Is it nothing to you, all you who pass by? This is why I weep and my eyes overflow with tears. No one is near to comfort me, no one to restore my spirit. A lamentation.
And so, this explains why a deeply unhappy married woman and I fall together. Wandering alone no longer; not any longer the ones who can say "there is now none living with whom I share my innermost thoughts." Slowly, slowly. We make haste slowly. Biology wants to intervene. That this is so is proof that morality imprisons people. That may not be its primary goal, but it is a decided side effect. And just as we would not give the same medicine to all people, why should we expect the same standards for all people?

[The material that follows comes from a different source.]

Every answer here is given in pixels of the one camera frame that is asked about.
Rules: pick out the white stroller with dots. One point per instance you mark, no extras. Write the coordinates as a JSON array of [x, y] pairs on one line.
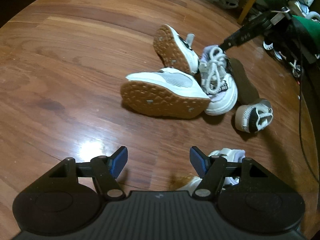
[[271, 48]]

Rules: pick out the dark brown insole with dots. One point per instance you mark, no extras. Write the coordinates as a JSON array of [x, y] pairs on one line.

Still, nobly, we do our duty and deny ourselves of a desire so deep and profound. I have no doubt we will continue to do so. We can laugh at the absurdity of one thing going into another as being of such consequence to ourselves and others. We've already done it a thousand times in thought. It's the desire that is thing, not the physical. But the world doesn't so condemn the one over the other. The world wants to be deceived. So let it be deceived.
Surveys show that in Western countries, you are most likely to meet your spouse through the work place. So the "thou shalt not date people you work with" is a fallacy. But, I would recommend you don't date someone in your own department especially your boss, unless you're really twisted on several levels. Of course, plenty of men fall for their PA's and secretary's in middle age.
I met my wife through work and she was in a relationship at the time, so I've been there and done it. But there was no kids, and taking on someone elses brat, especially if there's more than one, is absolute insanity. In any event, I wish you good luck Jeff, but always remember the exotic erotic cannot survive the mundanity of domestic life and a family. So be careful when you're enjoyng an edgy relationship. Other than that, fill your boots!